When calculating the depth value of a pixel, you can't just linearly interpolate the $z$ values over $(x,y)$, since the projection calculation for $x$ \& $y$ used $z$. However, it is easy to modify to $\frac 1 z = (1-t) \frac 1 z_1 + (t) \frac 1 z_2$, which gives correct values.
A-buffer is a technique used for anti-aliasing. We divide up the pixels into 3 types. Those completely within the polygon, those completely without, and those with a boundry. We then store a mask of bits corresponding to a higher resolution grid over the pixel. Those bits indicate which sub-pixels are covered by a polygon.
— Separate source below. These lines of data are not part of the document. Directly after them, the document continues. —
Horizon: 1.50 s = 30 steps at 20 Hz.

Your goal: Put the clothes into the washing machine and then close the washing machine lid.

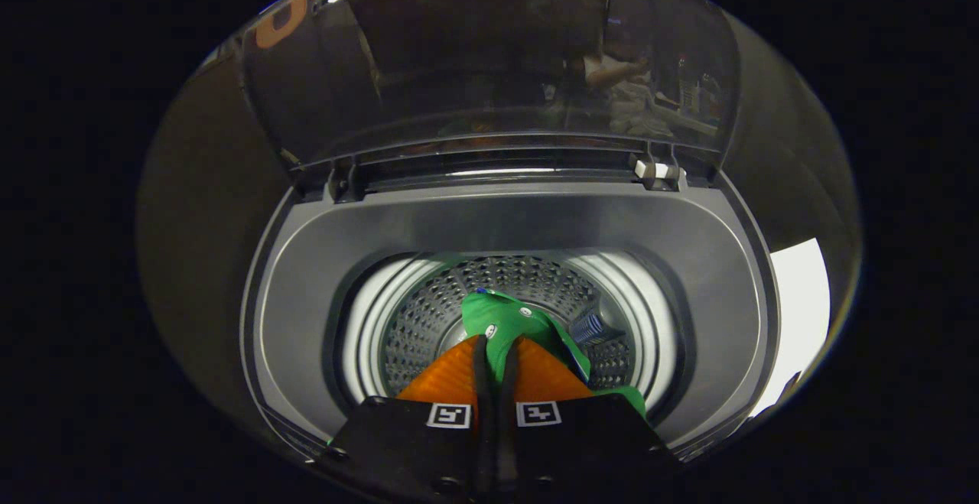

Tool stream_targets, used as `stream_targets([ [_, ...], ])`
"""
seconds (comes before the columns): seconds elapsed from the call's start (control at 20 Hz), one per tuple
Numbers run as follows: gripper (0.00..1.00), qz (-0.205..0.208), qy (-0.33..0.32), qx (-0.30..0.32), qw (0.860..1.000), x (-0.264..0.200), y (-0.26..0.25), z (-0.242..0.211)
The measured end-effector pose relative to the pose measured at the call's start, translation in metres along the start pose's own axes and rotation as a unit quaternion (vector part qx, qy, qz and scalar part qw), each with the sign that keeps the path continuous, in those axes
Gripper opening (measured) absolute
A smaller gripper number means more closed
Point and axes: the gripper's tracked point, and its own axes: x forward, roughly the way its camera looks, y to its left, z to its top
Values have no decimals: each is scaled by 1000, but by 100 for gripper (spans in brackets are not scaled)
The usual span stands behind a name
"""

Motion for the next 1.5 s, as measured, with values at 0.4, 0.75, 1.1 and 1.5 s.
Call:
stream_targets([
  [0.4, 20, -10, 11, -23, 1000, 18, 6, 10],
  [0.75, 100, -2, -9, -18, 1000, 3, 10, 14],
  [1.1, 100, 0, -76, 7, 997, -44, 7, 39],
  [1.5, 100, 11, -187, 13, 982, -132, 13, 99],
])
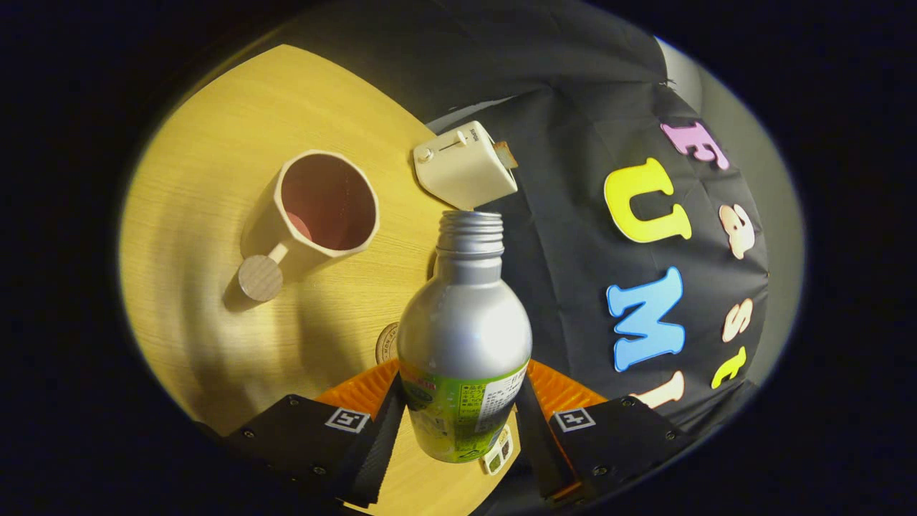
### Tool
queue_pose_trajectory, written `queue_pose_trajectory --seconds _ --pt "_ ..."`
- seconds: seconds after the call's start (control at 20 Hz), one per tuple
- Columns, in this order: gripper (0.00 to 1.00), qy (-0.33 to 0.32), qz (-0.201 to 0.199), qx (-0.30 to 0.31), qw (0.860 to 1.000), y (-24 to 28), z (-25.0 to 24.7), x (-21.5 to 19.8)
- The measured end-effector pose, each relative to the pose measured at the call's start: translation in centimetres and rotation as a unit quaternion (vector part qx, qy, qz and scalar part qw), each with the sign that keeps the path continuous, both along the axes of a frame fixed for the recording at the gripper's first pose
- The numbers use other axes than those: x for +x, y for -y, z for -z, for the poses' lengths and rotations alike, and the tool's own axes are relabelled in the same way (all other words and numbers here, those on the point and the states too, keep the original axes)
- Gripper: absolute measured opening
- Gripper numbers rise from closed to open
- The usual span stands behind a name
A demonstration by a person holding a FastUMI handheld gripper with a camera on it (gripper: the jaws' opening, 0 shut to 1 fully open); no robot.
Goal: Take the bottle from table, then pour the juice into the cup, finally place the bottle on the coaster
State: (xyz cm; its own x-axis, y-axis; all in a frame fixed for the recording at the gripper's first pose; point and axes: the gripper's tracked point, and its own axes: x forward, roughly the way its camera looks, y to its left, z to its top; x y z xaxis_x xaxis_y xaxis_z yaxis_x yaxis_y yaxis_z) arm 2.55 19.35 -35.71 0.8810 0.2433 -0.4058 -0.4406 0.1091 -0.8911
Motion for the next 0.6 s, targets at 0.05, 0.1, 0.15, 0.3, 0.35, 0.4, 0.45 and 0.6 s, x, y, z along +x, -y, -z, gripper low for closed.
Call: queue_pose_trajectory --seconds 0.05,0.1,0.15,0.3,0.35,0.4,0.45,0.6 --pt "0.79 0.002 -0.008 -0.011 1.000 -0.2 0.0 0.2" --pt "0.78 0.004 -0.014 -0.022 1.000 -0.3 0.1 0.4" --pt "0.78 0.006 -0.021 -0.032 0.999 -0.4 0.0 0.5" --pt "0.79 0.019 -0.047 -0.061 0.997 -1.0 -0.2 0.9" --pt "0.78 0.025 -0.057 -0.073 0.995 -1.2 -0.3 1.2" --pt "0.78 0.029 -0.064 -0.088 0.994 -1.3 -0.4 1.5" --pt "0.78 0.029 -0.069 -0.102 0.992 -1.3 -0.3 1.8" --pt "0.79 0.022 -0.070 -0.140 0.987 -0.9 0.3 2.1"
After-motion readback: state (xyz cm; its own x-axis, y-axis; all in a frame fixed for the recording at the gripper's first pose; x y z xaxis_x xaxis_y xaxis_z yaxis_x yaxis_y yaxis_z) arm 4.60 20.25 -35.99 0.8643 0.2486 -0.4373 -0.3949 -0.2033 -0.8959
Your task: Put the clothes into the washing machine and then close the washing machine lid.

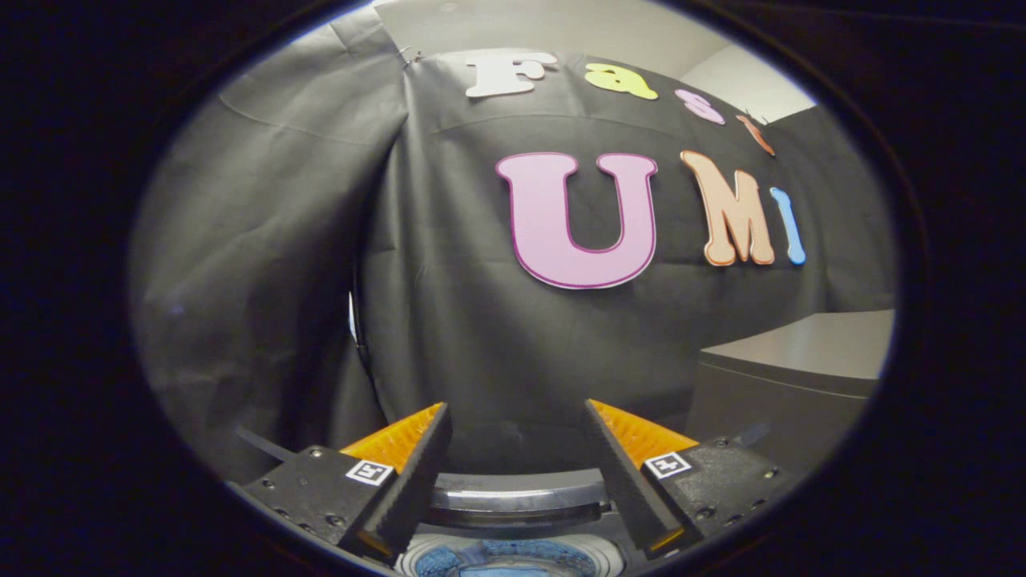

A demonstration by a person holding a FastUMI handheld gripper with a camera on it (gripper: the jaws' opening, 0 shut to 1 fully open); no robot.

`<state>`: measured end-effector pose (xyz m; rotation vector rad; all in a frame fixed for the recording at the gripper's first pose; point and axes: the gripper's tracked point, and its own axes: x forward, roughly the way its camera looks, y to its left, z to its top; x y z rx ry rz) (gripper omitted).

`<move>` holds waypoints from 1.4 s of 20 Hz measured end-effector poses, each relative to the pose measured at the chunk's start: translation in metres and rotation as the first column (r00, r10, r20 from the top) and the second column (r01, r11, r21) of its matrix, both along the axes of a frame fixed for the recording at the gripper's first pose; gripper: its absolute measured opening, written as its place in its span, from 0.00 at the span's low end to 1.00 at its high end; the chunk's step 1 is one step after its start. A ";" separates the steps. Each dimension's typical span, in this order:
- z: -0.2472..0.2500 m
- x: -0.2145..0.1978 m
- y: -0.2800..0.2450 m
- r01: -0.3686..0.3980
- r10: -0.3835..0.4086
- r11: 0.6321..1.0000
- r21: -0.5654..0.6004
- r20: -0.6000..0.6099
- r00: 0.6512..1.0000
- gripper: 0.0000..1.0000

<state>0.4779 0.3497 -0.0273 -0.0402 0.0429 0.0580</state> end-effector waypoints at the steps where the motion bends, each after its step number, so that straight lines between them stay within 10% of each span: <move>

We repeat this for all polygons that cover the pixel, and then perform bitwise operations on them to calculate what percentage of the pixel is covered by which colour. We can then average the colours over the whole pixel to get the anti-aliased colour.
\subsubsection{8}
Transform from a cone of height 1, apex at the origin, and base of diameter 1. Transform to apex $(-1,3,7)$, base center at $(2,7,-5)$, and radius 4.
Transformations needed: base diameter from 1 to 8, height from 1 to $\sqrt([2+1]^2 + [7-3]^2 + [-5-7]^2) = \sqrt(3^2 + 4^2 + 13^2)$.
I can't easily see what transformations are required, even when drawing it out on paper. Is this a question we are likely to get? Also, I'm afraid these are really the only things we've covered, although we have a lecture tomorrow before the supervision.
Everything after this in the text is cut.